Katarzyna Mary "Kasia" Lipka (born 26 May 1993) is a retired English footballer who played as a midfielder for Sheffield United in the FA Women's Championship.

==Club career==
After spending a decade of her youth career at Sheffield United, Lipka moved to Doncaster Rovers Belles in 2009 and signed her first professional contract with the club in December 2015.

Lipka went on to sign with FA Women's Super League team Sunderland in September 2017.

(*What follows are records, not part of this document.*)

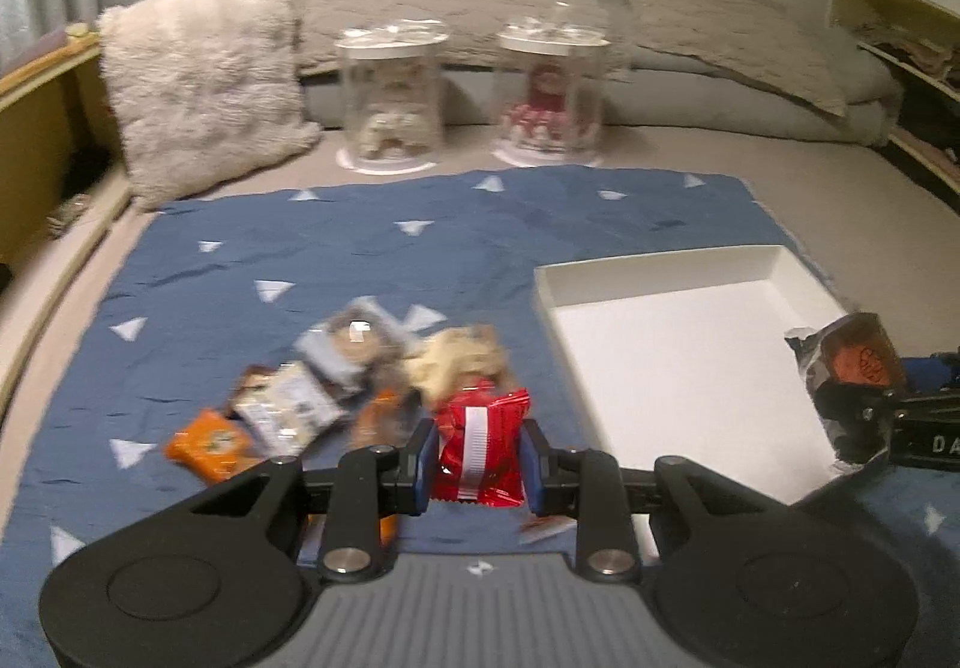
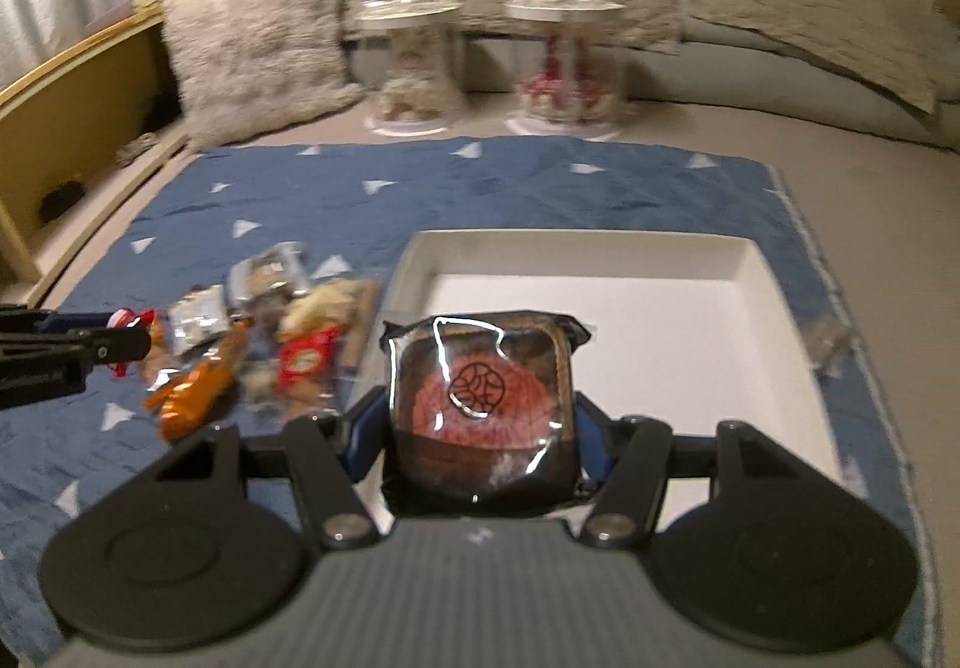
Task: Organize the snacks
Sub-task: 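Carry the candy with the left tool while the right carries the pastry package to the white tray, then open the left tool releasing the candy while the right releases the pastry package in the tray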
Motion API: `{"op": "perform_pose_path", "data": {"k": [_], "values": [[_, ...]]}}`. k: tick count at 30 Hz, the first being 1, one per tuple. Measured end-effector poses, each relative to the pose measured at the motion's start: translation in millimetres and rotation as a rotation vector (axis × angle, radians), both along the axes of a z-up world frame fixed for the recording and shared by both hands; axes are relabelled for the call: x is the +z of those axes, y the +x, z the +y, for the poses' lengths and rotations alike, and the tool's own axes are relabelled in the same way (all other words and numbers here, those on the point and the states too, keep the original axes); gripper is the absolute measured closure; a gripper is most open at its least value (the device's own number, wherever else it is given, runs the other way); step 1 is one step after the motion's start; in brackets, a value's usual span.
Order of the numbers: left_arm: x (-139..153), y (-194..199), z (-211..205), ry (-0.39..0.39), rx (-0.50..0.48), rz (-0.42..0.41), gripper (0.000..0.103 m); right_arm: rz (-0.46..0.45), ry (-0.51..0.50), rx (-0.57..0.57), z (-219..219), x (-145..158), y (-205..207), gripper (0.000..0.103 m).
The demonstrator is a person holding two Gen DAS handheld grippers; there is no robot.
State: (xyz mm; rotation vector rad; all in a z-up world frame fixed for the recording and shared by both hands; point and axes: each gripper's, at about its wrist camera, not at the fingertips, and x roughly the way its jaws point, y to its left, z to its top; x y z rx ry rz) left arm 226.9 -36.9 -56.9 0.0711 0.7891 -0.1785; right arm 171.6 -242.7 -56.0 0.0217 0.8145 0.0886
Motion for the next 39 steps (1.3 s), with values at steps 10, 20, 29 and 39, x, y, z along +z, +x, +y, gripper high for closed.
{"op": "perform_pose_path", "data": {"k": [10, 20, 29, 39], "values": [[-15, 11, -82, -0.060, -0.105, 0.034, 0.072, 0.016, -0.017, -0.128, -71, -10, -11, 0.035], [-46, 30, -141, -0.223, -0.115, 0.155, 0.072, 0.059, -0.038, -0.195, -119, -29, -3, 0.035], [-78, 50, -166, -0.348, -0.072, 0.272, 0.072, 0.099, -0.077, -0.177, -130, -46, 16, 0.035], [-104, 67, -177, -0.525, -0.016, 0.391, 0.072, 0.094, -0.118, -0.166, -133, -58, 26, 0.033]]}}
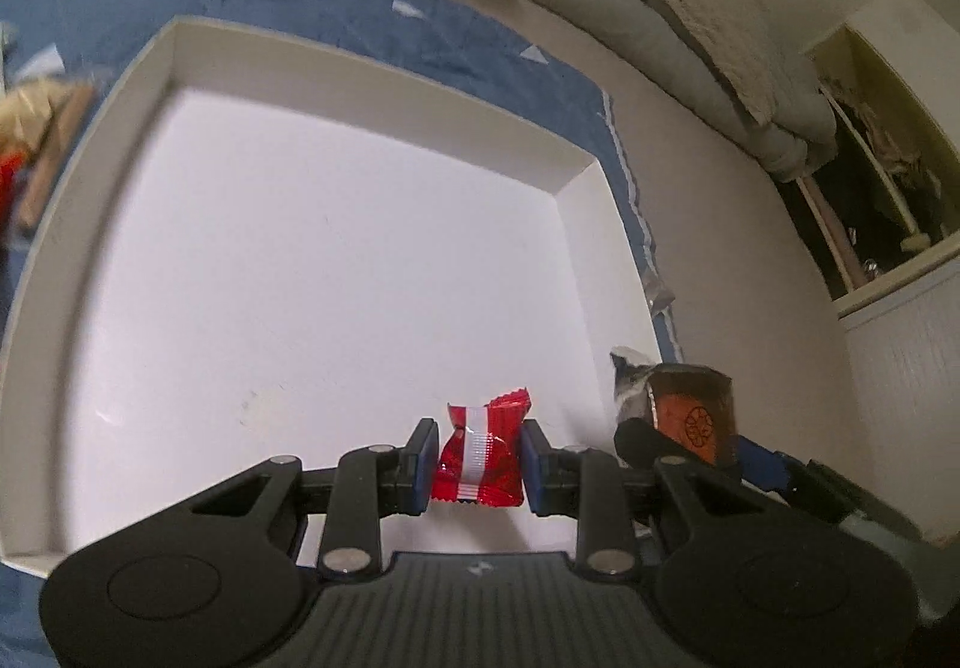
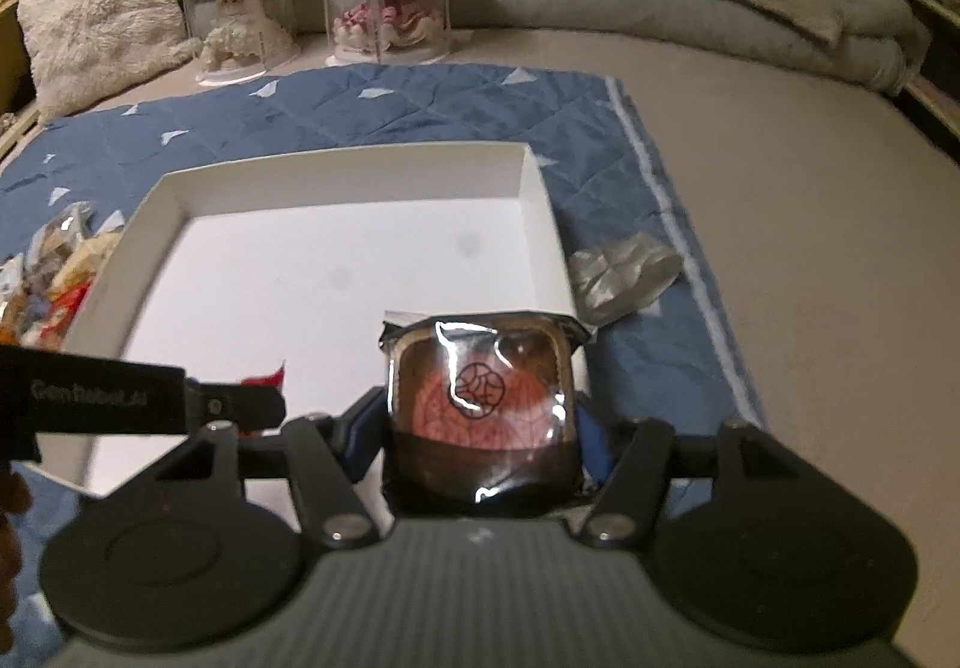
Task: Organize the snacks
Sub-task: 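Open the left tool releasing the candy while the right releases the pastry package in the tray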
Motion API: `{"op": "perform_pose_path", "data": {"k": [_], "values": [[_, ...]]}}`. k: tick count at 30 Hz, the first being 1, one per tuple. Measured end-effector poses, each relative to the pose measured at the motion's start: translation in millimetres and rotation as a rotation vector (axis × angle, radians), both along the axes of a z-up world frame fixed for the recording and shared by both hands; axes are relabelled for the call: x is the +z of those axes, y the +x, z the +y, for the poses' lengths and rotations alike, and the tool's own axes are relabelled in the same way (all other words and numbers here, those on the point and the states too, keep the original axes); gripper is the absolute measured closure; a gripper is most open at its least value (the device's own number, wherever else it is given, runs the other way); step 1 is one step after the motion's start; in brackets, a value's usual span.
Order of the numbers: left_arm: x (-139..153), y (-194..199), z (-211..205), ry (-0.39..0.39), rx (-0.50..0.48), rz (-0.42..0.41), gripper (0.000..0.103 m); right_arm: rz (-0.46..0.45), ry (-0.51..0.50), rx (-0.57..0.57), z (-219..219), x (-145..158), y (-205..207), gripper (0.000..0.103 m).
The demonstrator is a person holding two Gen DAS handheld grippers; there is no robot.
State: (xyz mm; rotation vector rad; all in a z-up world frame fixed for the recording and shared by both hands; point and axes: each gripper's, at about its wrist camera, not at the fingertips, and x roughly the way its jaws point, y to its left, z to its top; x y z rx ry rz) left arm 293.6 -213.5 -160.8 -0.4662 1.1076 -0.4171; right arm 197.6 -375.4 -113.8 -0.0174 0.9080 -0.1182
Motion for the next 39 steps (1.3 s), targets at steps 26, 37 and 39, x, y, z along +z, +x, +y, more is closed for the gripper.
{"op": "perform_pose_path", "data": {"k": [26, 37, 39], "values": [[1, -6, -3, 0.099, -0.017, 0.061, 0.035, 0.058, 0.053, -0.081, -25, 4, -20, 0.030], [28, -30, 14, 0.214, -0.041, -0.004, 0.020, -0.002, 0.072, -0.102, -28, 26, -45, 0.022], [32, -35, 16, 0.220, -0.045, -0.013, 0.010, -0.009, 0.072, -0.106, -28, 29, -51, 0.018]]}}
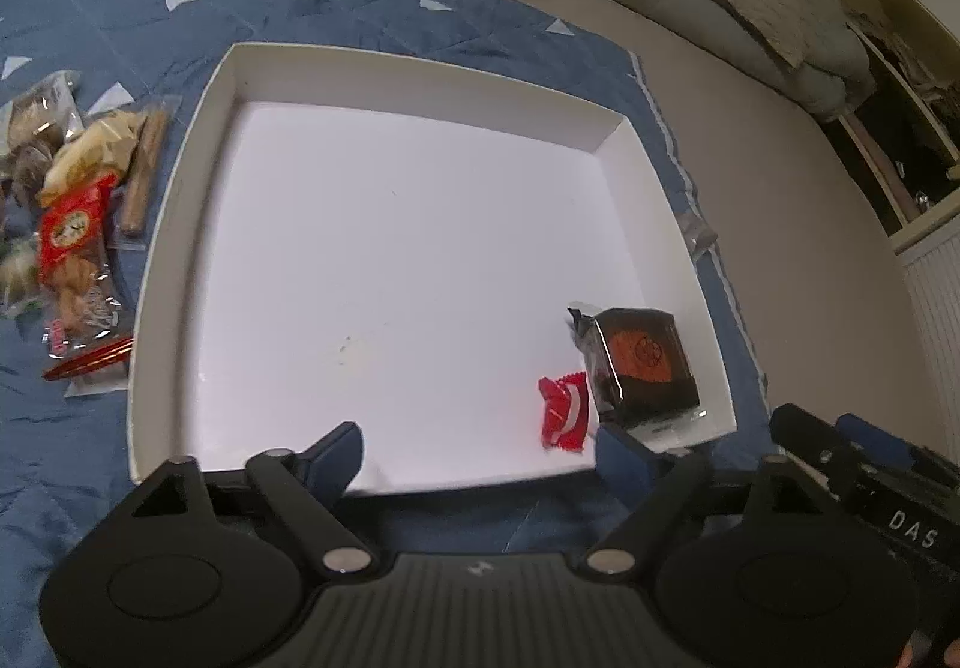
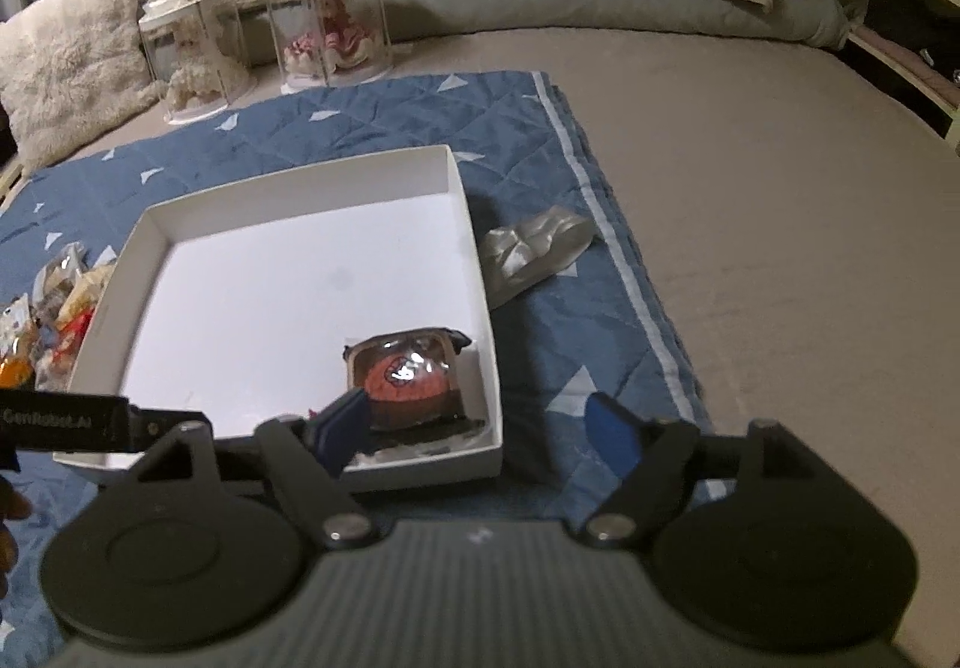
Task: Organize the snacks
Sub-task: 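Open the left tool releasing the candy while the right releases the pastry package in the tray, then move both open tools back over the snack pile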
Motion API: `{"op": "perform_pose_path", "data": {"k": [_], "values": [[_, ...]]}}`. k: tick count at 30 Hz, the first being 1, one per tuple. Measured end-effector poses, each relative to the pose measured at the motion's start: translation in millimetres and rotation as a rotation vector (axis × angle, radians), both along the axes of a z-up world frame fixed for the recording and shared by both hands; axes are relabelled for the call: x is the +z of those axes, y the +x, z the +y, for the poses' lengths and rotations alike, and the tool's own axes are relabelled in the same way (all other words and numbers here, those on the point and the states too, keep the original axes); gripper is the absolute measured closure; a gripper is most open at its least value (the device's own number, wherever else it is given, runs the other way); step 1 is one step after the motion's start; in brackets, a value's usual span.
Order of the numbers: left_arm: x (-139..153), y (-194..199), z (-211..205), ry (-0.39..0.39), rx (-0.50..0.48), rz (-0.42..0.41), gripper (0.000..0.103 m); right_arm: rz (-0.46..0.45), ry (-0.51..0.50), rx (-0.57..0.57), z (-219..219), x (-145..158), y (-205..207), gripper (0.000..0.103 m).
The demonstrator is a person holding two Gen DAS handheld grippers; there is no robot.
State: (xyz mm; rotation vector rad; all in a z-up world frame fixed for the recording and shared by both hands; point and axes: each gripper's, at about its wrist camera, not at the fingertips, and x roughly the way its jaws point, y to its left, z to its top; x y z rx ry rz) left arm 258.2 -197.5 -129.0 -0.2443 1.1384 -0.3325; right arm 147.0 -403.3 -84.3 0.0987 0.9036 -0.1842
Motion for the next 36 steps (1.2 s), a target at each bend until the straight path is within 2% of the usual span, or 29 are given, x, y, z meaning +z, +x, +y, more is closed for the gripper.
{"op": "perform_pose_path", "data": {"k": [2, 6, 13, 19, 27, 36], "values": [[4, -6, 2, 0.010, -0.005, -0.018, 0.003, -0.011, -0.003, -0.009, 0, 3, -5, 0.013], [12, -14, 4, 0.039, -0.027, -0.040, 0.000, -0.035, -0.012, -0.031, 0, 10, -15, 0.001], [24, -24, 20, 0.098, -0.035, -0.088, 0.000, -0.050, 0.007, -0.045, 2, 12, -24, 0.000], [34, -25, 52, 0.122, -0.003, -0.119, 0.000, -0.053, 0.022, -0.046, 13, 8, -18, 0.000], [44, -18, 119, 0.153, 0.106, -0.138, 0.000, -0.041, 0.014, 0.020, 51, 4, 5, 0.000], [49, -15, 193, 0.197, 0.234, -0.145, 0.000, -0.049, 0.042, 0.124, 114, 3, 35, 0.000]]}}
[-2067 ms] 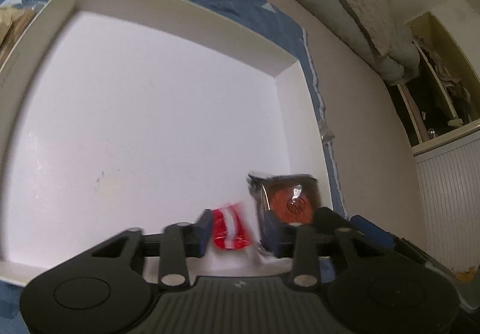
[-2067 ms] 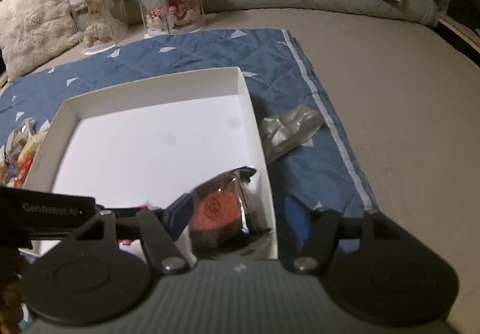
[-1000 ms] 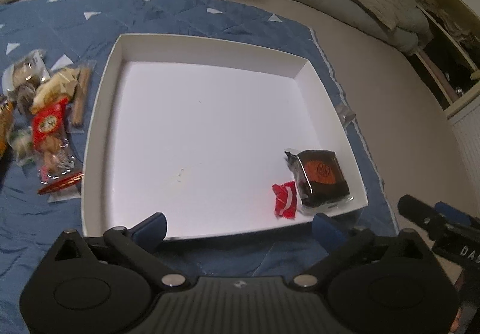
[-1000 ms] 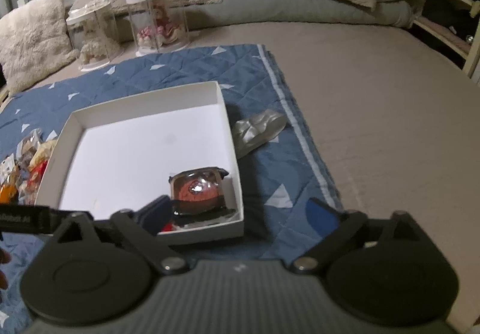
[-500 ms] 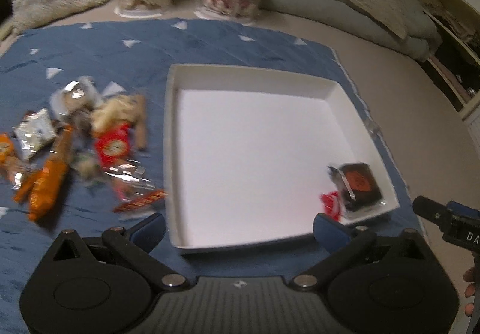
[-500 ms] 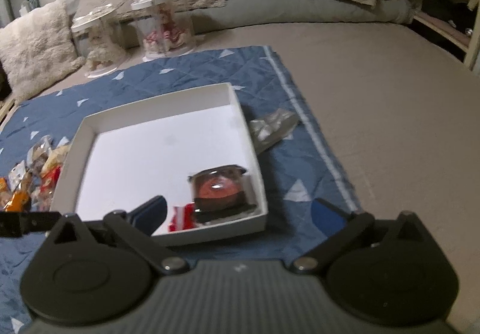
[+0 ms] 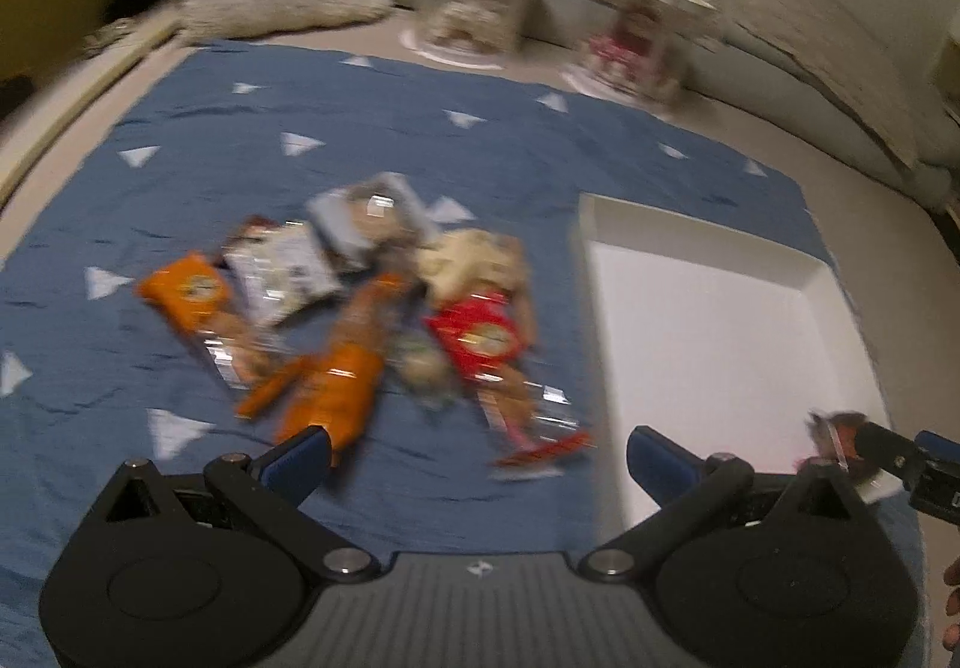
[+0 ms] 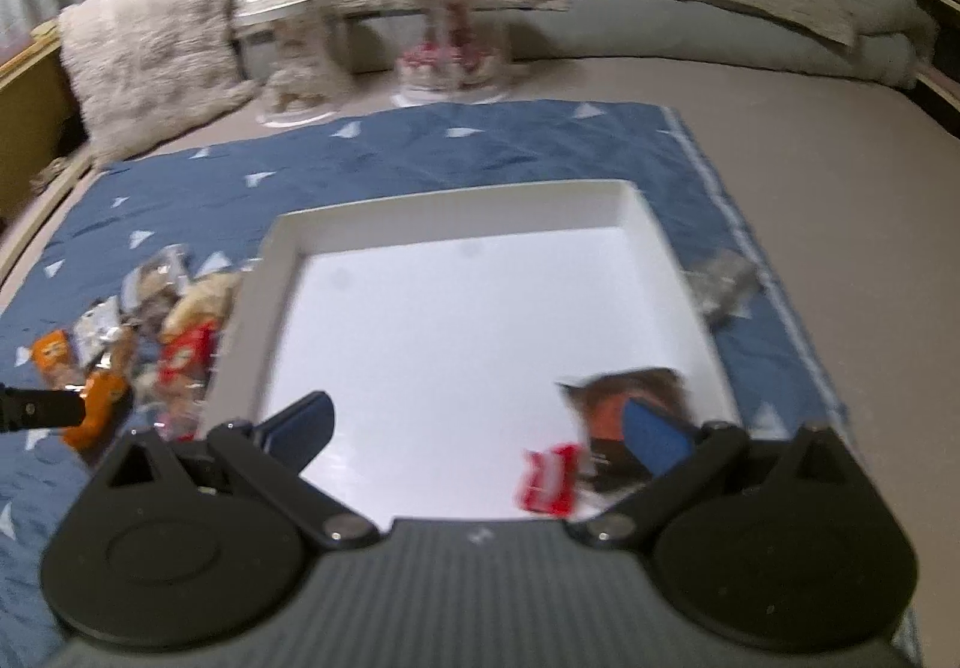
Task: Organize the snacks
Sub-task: 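Move both open tools back over the snack pile, then grasp an orange twist-pastry bag with the left tool while the right grasps another orange bag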
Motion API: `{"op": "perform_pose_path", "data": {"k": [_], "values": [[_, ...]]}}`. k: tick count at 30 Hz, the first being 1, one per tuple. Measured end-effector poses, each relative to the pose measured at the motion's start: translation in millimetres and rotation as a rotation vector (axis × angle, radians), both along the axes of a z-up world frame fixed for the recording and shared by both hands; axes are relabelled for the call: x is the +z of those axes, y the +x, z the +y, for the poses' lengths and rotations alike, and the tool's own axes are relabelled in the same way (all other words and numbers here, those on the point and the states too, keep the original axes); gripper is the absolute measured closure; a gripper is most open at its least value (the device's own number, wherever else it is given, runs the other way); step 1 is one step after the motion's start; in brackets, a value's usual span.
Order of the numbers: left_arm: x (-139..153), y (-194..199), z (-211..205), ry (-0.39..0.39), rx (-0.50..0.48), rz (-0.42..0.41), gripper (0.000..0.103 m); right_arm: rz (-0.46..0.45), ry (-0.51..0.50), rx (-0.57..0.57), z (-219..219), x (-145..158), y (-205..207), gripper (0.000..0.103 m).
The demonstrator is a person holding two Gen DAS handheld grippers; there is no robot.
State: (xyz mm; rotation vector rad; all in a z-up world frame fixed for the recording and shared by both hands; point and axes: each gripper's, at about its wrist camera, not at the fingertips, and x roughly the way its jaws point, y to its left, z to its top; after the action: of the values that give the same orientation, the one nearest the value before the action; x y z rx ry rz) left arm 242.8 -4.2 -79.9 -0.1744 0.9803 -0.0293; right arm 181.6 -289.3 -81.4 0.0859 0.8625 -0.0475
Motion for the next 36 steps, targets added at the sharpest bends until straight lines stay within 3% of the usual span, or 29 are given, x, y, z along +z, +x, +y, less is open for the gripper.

Following a season out due to an ACL injury sustained in May 2018, Lipka returned to Sheffield United ahead of the 2019–20 season. She became one of the team's key player, starting in all of Sheffield's league and cup matches throughout the season, and signed a new contract to remain at the club for another year. She retired from football in 2022, having made 47 appearances for Sheffield.

==International career==
Lipka first played for the England U-19 side in 2012, making four appearances in total. Lipka was part of the gold medal-winning Team GB at the 2013 Summer Universiade held in Kazan, Russia.

== Personal life ==
A native of Sheffield, Lipka is a Sheffield Wednesday supporter. She holds a degree in economics and spent time studying the subject while taking a break from football due to injury.